Volkswagen plant Sparprogramm und Abbau von 5.000 Stellen

Die Volkswagen-Kernmarke VW Pkw plant einem Zeitungsbericht zufolge ein neues milliardenschweres Sparprogramm mit dem zusätzlichen Abbau von rund 5.000 Arbeitsplätzen. Der Vorstand um VW-Chef Herbert Diess wolle von 2023 an über zusätzliche Effizienzmaßnahmen 5,9 Mrd. Euro jährlich einsparen, berichtete das “Handelsblatt” am Freitag unter Berufung auf Informationen aus dem Konzern.

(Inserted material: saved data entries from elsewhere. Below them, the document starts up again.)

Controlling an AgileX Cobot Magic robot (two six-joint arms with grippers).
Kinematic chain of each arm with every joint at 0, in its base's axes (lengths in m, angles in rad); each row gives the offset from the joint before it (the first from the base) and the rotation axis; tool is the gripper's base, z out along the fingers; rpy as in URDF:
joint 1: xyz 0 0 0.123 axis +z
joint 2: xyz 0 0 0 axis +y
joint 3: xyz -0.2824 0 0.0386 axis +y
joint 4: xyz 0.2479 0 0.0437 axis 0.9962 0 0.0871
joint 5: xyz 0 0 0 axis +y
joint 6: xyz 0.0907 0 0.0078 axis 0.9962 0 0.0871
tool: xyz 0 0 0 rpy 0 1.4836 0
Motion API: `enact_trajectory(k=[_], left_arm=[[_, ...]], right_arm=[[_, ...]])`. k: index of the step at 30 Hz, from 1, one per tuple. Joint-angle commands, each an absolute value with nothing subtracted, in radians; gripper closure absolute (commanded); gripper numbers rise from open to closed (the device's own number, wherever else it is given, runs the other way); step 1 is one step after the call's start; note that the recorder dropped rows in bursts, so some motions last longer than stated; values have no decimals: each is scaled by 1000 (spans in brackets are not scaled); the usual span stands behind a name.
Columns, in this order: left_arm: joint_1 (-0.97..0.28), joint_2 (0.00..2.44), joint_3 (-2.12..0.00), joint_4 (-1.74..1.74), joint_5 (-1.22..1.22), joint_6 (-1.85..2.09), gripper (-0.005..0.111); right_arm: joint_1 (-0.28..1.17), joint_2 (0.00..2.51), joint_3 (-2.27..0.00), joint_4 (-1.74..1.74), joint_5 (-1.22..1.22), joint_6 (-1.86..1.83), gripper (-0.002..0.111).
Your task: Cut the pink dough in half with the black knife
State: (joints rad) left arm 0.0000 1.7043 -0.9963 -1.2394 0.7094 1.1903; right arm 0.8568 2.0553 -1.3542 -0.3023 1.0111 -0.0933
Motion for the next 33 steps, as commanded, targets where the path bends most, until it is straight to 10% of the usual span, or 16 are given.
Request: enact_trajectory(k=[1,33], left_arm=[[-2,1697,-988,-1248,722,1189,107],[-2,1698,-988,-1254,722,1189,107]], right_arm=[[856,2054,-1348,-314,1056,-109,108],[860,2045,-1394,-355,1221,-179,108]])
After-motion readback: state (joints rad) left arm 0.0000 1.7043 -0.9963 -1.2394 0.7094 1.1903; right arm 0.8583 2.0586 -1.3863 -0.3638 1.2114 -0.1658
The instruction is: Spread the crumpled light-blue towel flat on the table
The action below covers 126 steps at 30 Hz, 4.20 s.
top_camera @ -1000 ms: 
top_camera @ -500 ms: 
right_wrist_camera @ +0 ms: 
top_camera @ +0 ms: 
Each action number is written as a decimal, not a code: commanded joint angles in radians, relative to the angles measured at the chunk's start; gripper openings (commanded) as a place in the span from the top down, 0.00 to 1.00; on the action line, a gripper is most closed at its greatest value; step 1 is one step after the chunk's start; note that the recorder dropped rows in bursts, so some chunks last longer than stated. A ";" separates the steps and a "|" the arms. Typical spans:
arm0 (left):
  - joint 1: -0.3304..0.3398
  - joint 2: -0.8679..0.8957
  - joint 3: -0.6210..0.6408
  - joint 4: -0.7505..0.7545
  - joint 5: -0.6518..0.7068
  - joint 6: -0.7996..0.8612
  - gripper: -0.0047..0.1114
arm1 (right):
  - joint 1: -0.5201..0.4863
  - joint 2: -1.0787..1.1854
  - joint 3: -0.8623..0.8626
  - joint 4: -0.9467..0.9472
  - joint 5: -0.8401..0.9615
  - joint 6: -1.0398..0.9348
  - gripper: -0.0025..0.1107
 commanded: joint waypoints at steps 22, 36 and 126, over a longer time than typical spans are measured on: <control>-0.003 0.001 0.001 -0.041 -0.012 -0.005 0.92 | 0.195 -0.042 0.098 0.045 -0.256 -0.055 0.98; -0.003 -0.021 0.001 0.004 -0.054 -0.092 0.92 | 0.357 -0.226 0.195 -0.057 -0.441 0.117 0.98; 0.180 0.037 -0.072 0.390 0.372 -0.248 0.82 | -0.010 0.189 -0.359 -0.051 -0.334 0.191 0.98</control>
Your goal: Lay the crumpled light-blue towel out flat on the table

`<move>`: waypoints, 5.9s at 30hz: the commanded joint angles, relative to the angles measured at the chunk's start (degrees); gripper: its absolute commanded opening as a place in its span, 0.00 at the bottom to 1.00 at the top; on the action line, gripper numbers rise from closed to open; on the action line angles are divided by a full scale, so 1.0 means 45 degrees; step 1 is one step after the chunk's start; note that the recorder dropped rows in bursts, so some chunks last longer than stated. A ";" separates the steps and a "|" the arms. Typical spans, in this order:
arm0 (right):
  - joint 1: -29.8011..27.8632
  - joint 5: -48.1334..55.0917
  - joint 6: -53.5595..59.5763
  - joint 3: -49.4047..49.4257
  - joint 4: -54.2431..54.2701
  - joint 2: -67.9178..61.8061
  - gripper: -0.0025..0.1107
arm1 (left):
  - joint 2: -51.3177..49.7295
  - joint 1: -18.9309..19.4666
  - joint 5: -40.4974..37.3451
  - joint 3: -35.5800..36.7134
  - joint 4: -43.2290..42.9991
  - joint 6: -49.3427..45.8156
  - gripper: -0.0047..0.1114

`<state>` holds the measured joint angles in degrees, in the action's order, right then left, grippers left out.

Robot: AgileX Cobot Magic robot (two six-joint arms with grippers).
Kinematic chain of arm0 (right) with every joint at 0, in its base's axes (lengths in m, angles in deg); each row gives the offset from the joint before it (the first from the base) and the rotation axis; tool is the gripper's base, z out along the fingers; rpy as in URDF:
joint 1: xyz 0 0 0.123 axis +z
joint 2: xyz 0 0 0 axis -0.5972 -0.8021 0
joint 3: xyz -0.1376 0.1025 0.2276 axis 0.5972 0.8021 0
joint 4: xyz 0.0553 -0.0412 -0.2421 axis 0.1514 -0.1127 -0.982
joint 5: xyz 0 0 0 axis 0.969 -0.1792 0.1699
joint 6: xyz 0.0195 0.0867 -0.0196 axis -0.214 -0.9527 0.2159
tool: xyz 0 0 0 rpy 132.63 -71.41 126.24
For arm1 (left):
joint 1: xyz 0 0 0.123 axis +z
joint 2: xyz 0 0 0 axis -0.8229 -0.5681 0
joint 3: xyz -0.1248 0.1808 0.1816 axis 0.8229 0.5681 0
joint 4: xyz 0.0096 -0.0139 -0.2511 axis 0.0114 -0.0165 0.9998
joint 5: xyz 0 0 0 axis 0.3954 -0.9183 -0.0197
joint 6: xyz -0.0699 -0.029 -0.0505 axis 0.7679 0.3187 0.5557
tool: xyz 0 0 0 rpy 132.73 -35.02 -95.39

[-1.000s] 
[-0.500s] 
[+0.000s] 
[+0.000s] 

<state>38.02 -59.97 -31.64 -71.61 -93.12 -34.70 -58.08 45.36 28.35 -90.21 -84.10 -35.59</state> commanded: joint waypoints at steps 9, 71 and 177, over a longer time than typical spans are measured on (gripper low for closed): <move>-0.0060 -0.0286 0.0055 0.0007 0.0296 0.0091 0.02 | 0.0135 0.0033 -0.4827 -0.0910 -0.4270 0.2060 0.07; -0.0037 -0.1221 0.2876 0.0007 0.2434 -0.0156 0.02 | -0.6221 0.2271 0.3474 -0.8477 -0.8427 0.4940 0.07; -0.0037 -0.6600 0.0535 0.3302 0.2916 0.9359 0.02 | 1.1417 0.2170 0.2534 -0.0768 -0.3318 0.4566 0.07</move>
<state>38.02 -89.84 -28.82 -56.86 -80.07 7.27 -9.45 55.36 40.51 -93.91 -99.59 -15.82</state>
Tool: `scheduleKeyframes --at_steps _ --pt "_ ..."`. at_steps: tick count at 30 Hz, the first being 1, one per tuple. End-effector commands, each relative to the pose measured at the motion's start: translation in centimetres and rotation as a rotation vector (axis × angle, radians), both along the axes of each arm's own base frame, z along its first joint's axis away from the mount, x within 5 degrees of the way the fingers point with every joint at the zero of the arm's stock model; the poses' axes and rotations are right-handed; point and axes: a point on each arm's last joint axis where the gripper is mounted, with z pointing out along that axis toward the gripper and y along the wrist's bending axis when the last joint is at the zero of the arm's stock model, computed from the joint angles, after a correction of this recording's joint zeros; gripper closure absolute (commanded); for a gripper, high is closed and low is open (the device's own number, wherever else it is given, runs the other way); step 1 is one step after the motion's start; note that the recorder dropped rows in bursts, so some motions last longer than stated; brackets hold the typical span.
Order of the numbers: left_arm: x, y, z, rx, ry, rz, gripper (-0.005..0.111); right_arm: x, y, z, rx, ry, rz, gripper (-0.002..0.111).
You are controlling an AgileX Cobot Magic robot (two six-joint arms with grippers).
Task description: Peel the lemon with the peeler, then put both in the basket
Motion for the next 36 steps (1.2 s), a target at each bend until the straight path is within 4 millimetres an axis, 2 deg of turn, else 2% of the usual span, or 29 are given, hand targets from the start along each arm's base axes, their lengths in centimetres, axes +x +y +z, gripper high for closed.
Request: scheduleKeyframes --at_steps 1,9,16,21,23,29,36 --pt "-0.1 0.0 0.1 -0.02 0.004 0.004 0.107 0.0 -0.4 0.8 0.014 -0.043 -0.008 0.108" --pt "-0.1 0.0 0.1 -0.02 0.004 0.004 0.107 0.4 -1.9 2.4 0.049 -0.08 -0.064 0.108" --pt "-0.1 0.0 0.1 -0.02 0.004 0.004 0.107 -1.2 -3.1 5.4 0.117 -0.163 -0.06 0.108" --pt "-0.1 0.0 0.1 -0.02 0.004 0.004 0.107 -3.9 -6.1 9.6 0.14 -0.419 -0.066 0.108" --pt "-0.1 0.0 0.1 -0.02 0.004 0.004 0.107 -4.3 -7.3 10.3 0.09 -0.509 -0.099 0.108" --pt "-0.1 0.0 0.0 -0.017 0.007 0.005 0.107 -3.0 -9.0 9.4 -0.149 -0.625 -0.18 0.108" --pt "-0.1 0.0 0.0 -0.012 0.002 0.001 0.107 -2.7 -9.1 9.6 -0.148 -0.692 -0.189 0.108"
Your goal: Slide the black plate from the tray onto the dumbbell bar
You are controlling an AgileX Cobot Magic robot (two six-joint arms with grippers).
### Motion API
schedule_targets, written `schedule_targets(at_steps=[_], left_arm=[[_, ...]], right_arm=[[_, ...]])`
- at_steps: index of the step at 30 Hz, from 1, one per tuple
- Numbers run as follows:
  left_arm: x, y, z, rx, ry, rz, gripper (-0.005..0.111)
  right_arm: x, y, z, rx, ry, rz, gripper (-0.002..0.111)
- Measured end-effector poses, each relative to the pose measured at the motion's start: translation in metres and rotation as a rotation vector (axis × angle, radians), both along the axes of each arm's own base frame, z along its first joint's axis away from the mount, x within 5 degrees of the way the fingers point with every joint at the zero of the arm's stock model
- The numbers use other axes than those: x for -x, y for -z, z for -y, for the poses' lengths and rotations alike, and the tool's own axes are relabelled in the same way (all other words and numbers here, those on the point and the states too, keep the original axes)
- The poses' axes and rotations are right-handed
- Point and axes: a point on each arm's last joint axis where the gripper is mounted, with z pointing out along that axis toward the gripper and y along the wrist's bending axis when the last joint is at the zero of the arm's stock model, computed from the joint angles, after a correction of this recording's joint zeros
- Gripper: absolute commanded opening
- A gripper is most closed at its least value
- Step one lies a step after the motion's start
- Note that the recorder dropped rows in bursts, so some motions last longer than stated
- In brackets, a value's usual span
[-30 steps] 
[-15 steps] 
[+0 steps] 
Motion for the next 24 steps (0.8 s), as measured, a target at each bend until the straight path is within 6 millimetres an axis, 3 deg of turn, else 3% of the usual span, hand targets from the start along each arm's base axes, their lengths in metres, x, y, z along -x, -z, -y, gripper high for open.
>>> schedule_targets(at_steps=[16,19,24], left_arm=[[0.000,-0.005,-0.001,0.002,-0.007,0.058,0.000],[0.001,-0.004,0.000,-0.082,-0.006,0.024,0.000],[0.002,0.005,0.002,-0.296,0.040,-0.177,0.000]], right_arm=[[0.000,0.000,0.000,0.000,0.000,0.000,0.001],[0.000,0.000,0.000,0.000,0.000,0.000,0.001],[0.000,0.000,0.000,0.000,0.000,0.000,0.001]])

Grund sei die Umstellung auf Elektroautos, für die das Unternehmen mehr Geld benötige. Betriebsratschef Bernd Osterloh sagte hingegen der “Braunschweiger Zeitung”, Grund für den Abbau sei die Einführung moderner IT-Systeme. Demnach könnten sogar bis zu 7.000 Stellen wegfallen. Der Betriebsratschef forderte der Zeitung zufolge einen Fahrplan, “damit wir vorausschauend über die nächsten Jahre die Altersteilzeit nutzen können, um unsere Personalbedarfe so anzupassen, dass sie zu den aus Digitalisierung resultierendem Aufgabenentfall passen”. Wie ein Betriebsratssprecher ergänzte, hat Volkswagen in Deutschland eine bis 2025 gültige Beschäftigungsgarantie, die betriebsbedingte Kündigungen ausschließt.

Das “Handelsblatt” hatte am Freitag unter Berufung auf Konzernkreise über die Pläne berichtet. Das Management wollte den Bericht nicht kommentieren. Bereits im Dezember hatte Volkswagen Einsparungen angekündigt, um Investitionen in Elektroautos und Digitalisierung stemmen zu können. Stellenstreichungen wollte der Marken-Finanzvorstand Arno Antlitz schon damals nicht ausschließen.

Osterloh kritisierte nun in der “Braunschweiger Zeitung” die Konzernführung um Herbert Diess und warf ihr schwere Fehler vor. “Es kann nicht sein, dass hier Milliarden versenkt werden und das bleibt ohne Folgen”, sagte er demnach. Allein Versäumnisse bei der Umstellung auf den neuen Abgasstandard WLTP hätten VW mindestens eine Milliarde Euro gekostet. Gespräche über Maßnahmen zur Effizienzsteigerung lägen auf Eis, bis die Frage geklärt sei, wer die Verantwortung für die “großen Fehlentwicklungen” im Unternehmen trage und welche personellen Konsequenzen das habe.

Auch die Konzerntochter Audi steht vor einem Sparprogramm. Der neue Audi-Chef Bram Schot sagte in einem Interview mit der “Augsburger Allgemeinen”: “Audi soll und wird deutlich schneller und agiler als heute werden.” Es sei klar, “dass wir Speck angesetzt haben und wieder Muskeln aufbauen müssen”. Der Premiumautobauer müsse wieder mehr Geld verdienen, um in E-Autos investieren zu können.

Schot kritisierte die Zahl der Manager im Unternehmen als zu hoch, außerdem sei die Profitabilität pro Mitarbeiter in den vergangenen Jahren gesunken. Nur an einen Stellenabbau zu denken, ist dem Manager allerdings eine “zu enge” Sichtweise. “Es gibt viele Stellschrauben in einem so großen Unternehmen, um die Gesamtleistung zu steigern”.